- **Exercise requirements**
Beginning with the line that contains "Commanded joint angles", retype the entries below exactly, ending with the line that contains "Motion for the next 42". Leave out any pictures.

Start of Records provided

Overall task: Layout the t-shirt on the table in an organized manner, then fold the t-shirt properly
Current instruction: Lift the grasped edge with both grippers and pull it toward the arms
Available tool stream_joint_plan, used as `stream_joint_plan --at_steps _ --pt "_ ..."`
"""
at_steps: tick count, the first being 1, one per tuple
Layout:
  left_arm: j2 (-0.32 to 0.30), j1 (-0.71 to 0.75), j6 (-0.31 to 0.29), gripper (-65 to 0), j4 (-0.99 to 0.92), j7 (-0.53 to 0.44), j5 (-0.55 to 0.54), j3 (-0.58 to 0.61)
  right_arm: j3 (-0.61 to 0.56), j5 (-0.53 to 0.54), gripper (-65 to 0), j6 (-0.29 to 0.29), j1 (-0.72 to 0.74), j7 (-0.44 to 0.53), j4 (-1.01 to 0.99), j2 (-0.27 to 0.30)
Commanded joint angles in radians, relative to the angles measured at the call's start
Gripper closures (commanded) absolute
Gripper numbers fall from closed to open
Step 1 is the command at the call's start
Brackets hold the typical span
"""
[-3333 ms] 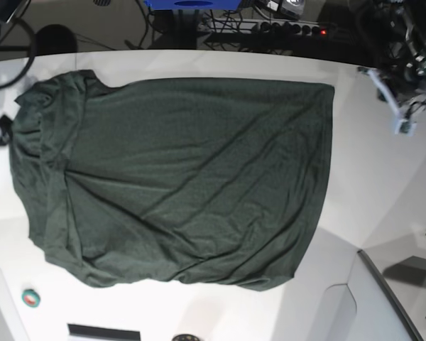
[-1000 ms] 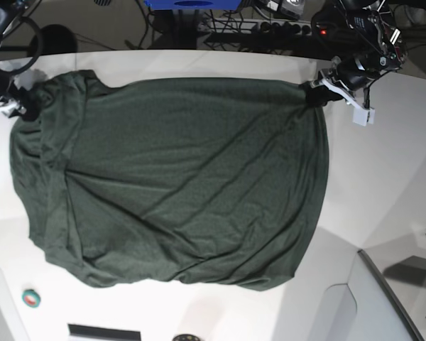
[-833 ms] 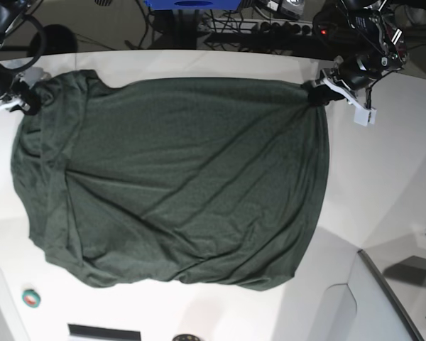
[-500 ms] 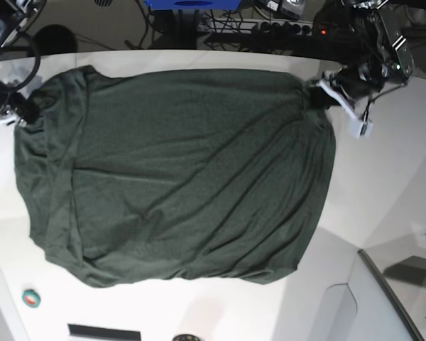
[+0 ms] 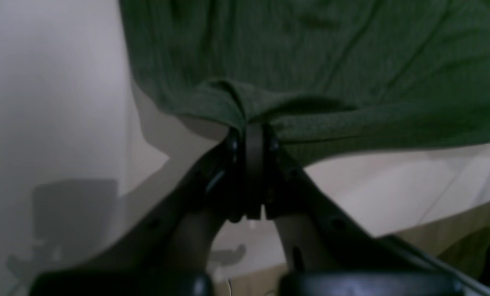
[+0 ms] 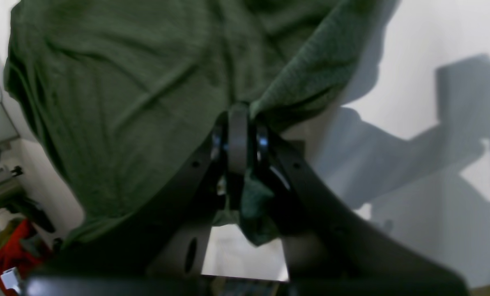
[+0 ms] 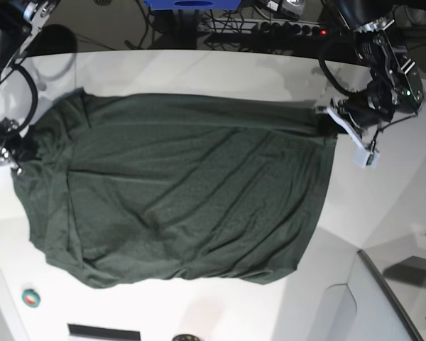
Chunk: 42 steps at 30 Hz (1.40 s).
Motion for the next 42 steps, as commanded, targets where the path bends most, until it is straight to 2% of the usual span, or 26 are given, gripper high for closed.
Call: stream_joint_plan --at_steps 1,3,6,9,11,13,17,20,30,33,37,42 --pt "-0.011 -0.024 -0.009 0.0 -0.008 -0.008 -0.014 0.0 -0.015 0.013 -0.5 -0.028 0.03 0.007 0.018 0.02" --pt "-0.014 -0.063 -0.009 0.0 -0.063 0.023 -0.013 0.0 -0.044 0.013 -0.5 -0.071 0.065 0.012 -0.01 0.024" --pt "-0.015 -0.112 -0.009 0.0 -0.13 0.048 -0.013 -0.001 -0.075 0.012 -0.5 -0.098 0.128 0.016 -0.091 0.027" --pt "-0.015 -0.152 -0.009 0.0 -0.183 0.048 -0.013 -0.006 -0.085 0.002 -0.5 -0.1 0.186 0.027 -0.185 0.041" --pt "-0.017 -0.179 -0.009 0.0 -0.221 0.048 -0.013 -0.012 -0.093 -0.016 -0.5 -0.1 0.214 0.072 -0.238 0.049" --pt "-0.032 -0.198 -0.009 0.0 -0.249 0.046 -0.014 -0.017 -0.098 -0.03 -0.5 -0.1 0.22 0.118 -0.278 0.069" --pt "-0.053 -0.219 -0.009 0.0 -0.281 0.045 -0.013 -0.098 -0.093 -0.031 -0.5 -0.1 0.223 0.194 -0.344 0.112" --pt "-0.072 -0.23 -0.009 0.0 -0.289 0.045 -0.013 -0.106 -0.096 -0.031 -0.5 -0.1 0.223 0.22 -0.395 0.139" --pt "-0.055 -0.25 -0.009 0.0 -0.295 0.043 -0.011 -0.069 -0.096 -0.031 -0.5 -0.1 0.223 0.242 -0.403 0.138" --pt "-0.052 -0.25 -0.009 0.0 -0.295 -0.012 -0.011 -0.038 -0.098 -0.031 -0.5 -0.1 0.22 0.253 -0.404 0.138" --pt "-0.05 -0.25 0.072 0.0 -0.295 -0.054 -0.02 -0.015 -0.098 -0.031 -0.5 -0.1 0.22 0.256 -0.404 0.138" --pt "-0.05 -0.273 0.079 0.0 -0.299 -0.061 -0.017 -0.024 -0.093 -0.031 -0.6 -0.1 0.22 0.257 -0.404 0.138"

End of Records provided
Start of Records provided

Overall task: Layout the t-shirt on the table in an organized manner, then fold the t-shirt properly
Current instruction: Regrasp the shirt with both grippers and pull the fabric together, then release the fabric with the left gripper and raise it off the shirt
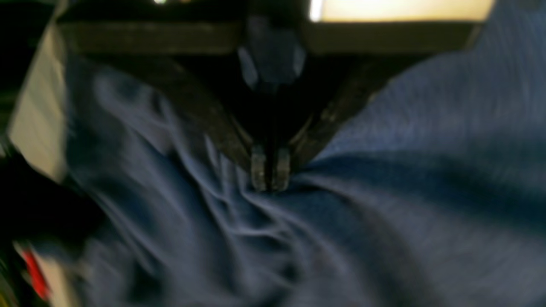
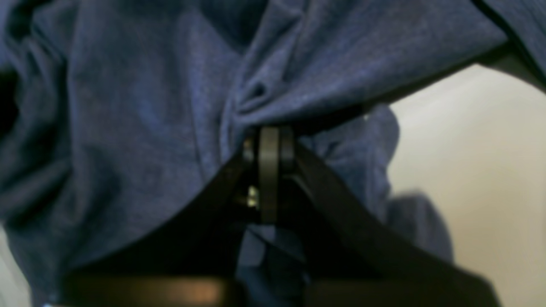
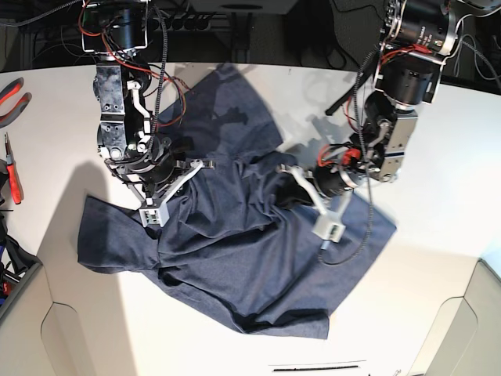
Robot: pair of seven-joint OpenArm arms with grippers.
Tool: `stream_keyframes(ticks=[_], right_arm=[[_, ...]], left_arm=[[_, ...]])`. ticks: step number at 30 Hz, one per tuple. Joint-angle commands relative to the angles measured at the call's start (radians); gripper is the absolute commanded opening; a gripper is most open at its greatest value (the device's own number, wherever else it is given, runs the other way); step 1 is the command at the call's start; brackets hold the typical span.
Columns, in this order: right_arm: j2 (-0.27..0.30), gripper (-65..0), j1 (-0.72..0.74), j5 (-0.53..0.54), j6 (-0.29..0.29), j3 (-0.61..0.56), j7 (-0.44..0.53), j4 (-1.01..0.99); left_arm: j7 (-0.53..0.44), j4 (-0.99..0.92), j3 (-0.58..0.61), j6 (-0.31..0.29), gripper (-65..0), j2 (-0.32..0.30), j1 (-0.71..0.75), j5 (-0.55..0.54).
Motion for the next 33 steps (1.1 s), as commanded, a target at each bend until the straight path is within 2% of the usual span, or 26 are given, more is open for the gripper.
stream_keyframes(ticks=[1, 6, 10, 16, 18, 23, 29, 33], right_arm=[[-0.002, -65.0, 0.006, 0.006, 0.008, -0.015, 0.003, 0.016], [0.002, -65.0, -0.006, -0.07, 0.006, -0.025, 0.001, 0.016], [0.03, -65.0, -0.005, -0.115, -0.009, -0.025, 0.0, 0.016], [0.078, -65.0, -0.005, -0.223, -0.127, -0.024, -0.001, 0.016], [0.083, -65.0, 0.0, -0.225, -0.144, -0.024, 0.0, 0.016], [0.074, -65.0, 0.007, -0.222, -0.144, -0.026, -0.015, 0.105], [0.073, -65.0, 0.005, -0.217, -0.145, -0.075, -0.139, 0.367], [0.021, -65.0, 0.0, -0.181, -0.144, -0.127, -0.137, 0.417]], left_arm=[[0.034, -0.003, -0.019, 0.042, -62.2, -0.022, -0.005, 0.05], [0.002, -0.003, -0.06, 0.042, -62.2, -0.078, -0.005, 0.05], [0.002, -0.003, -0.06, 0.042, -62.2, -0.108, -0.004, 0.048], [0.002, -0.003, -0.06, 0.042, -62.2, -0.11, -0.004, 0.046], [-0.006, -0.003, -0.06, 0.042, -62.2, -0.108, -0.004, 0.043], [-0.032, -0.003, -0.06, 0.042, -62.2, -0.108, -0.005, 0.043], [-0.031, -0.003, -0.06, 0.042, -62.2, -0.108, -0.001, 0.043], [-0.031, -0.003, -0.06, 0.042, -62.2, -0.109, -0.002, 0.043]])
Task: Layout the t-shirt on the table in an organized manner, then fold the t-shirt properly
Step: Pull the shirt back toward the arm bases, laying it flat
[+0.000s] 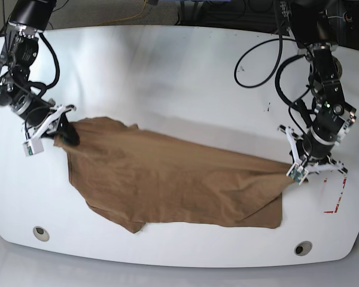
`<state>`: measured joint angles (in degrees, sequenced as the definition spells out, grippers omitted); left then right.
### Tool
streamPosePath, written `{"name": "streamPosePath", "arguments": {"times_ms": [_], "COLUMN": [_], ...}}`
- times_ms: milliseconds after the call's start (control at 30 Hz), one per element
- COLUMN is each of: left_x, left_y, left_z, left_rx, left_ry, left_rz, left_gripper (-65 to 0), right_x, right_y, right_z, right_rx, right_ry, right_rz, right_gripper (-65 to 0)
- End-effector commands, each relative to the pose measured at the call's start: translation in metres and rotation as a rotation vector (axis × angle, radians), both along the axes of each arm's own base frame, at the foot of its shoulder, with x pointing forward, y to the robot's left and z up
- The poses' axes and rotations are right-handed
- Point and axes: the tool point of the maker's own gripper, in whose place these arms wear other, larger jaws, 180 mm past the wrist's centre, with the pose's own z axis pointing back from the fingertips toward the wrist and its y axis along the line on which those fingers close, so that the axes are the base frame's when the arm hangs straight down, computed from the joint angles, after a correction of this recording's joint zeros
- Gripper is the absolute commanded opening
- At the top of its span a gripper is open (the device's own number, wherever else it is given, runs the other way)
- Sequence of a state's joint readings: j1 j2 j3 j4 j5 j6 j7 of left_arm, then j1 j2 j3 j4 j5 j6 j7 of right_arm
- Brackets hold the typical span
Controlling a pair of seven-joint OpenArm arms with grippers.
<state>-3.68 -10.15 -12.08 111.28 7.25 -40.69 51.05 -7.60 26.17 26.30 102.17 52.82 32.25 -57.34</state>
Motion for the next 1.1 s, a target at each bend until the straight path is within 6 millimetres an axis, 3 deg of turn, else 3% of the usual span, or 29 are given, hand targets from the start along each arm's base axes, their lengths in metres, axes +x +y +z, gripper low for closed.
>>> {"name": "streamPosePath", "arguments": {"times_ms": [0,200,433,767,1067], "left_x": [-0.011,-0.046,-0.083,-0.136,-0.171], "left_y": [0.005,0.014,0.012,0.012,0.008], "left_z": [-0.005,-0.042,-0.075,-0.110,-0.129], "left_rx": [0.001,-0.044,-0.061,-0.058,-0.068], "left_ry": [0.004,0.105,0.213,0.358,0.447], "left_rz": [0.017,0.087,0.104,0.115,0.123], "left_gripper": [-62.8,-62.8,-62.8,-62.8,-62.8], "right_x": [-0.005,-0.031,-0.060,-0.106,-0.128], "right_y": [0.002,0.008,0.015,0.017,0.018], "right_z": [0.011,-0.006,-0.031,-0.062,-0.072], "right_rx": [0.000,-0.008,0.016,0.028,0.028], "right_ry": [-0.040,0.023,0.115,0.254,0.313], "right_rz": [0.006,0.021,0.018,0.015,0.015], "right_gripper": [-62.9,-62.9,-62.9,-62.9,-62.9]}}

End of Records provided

- **Your response**
Commanded joint angles in radians, relative to the angles measured at the call's start
Gripper closures (commanded) absolute
Gripper numbers fall from closed to open
Step 1 is the command at the call's start
Brackets hold the typical span
"""
[-3333 ms] 
[-1000 ms] 
[-833 ms] 
[-500 ms] 
[+0 ms] 
[+0 ms] 
[+0 ms] 
Chunk: 42 steps at 30 Hz (1.40 s).
Motion for the next 42 steps, as commanded, targets where the path bends most, until it is straight to 2% of the usual span, or 26 are given, gripper high for closed.

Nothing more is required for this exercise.